- Opening Delimiter -

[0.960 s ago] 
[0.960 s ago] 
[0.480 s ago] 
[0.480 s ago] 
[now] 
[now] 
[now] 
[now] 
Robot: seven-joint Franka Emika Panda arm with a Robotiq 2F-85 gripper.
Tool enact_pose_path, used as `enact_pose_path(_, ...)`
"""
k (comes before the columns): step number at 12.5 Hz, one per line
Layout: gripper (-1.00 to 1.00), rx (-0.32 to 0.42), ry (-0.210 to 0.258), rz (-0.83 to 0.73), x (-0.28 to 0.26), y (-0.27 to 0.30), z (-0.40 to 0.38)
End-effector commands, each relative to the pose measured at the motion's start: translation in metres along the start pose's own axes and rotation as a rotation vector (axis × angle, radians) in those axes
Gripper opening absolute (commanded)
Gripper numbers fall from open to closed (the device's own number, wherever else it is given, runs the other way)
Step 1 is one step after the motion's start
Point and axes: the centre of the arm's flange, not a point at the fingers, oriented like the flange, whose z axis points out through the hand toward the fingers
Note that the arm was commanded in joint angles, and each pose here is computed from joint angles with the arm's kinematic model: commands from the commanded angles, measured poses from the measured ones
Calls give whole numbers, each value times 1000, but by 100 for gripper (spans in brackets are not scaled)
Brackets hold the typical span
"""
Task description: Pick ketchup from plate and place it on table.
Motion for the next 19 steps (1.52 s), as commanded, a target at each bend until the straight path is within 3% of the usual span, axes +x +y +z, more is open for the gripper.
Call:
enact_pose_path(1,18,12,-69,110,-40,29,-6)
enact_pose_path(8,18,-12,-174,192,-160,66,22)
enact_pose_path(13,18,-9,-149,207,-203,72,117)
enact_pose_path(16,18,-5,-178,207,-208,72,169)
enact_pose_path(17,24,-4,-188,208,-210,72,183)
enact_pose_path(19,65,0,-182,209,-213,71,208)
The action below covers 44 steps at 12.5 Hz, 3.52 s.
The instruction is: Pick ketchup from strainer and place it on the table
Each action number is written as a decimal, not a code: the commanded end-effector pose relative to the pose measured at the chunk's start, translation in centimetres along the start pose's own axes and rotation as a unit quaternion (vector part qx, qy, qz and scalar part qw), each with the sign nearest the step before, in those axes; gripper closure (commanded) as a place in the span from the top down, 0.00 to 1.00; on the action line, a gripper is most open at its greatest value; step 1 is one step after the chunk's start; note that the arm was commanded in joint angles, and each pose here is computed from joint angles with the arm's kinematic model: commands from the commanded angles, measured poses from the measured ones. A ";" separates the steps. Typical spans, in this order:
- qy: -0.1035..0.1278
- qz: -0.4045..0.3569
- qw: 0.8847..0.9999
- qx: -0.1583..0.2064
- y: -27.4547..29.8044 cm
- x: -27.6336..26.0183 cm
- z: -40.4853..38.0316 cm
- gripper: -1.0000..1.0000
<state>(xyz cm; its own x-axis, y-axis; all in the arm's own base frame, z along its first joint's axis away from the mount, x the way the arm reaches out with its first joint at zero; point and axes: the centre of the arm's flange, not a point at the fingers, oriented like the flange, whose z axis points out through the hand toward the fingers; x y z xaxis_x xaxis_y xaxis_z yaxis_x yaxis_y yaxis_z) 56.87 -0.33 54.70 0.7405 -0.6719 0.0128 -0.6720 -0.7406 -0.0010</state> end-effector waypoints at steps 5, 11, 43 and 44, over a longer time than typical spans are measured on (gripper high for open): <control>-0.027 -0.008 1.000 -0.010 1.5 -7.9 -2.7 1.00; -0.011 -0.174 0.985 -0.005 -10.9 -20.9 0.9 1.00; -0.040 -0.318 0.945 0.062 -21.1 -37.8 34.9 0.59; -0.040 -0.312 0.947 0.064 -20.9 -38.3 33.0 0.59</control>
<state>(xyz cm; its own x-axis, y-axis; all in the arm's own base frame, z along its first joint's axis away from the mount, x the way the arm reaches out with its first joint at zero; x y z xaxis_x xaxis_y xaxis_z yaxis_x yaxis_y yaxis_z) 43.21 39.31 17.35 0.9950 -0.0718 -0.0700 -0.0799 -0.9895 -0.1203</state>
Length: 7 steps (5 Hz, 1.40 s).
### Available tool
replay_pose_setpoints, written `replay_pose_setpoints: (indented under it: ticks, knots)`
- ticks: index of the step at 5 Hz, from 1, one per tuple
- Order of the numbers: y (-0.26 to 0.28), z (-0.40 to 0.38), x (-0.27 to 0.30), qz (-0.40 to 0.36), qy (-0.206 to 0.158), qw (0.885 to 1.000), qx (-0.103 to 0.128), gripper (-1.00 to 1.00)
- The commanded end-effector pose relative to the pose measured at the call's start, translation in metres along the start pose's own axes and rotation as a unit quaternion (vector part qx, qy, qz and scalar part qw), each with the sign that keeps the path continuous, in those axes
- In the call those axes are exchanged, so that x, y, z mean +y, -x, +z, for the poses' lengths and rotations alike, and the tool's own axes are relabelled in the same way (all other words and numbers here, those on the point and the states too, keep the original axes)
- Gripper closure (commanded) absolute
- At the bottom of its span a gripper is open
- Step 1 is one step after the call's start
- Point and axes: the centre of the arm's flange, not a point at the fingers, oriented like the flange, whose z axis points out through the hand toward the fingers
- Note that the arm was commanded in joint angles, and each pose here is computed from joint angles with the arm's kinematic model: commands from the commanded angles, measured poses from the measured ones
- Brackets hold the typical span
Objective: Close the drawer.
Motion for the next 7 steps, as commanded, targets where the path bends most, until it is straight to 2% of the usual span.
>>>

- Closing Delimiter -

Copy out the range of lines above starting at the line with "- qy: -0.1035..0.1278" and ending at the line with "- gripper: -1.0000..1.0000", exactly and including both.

Exercise result
- qy: -0.1035..0.1278
- qz: -0.4045..0.3569
- qw: 0.8847..0.9999
- qx: -0.1583..0.2064
- y: -27.4547..29.8044 cm
- x: -27.6336..26.0183 cm
- z: -40.4853..38.0316 cm
- gripper: -1.0000..1.0000

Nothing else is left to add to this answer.